Women in rural Nicaragua typically wash their family's clothes on rocks in streams - they bathe there, too. All streams are contaminated by animal and human use, including dumping of untreated sewage into rivers, washing trucks and tractors in rural streams, agricultural pesticide runoff, and enormous quantities of soap and dirt. Sometimes women wash near a village well, creating large pools of standing water where mosquitos will then breed.

Impact

  • Improve living standards in Nicaragua through lower incidences of sanitation related diseases and mortalities.
  • Provide basic human dignity.
  • Reduce environmental contamination caused by poor sanitation (gray waters).

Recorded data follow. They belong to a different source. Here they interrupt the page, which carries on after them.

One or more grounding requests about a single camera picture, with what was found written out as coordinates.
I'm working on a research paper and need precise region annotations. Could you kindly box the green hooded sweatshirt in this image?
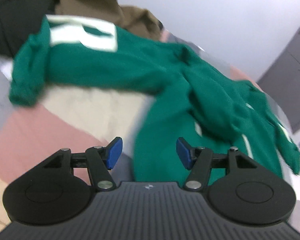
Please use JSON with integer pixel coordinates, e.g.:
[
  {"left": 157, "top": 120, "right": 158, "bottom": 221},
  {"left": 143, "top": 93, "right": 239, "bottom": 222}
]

Community wash stations are clean, concrete floored, roofed facilities where women can wash clothes without having to carry water or clothes long distances. These wash stations, built next to the village well or spring, consist of a group of concrete washboards and a central water trough. They also include 2 or 3 shower stalls where people can take a bucket of water and bathe in privacy - a true luxury for rural people. These facilities encourage people to bathe and wash clothes more often, reducing incidence of skin infections. The wash stations also have the intangible benefit of being a place where women come together to talk, a rarity in a society where they don't leave home often.

Wash stations have sanitary drainage of gray water to prevent puddles and filter the water before it is returned to the soil.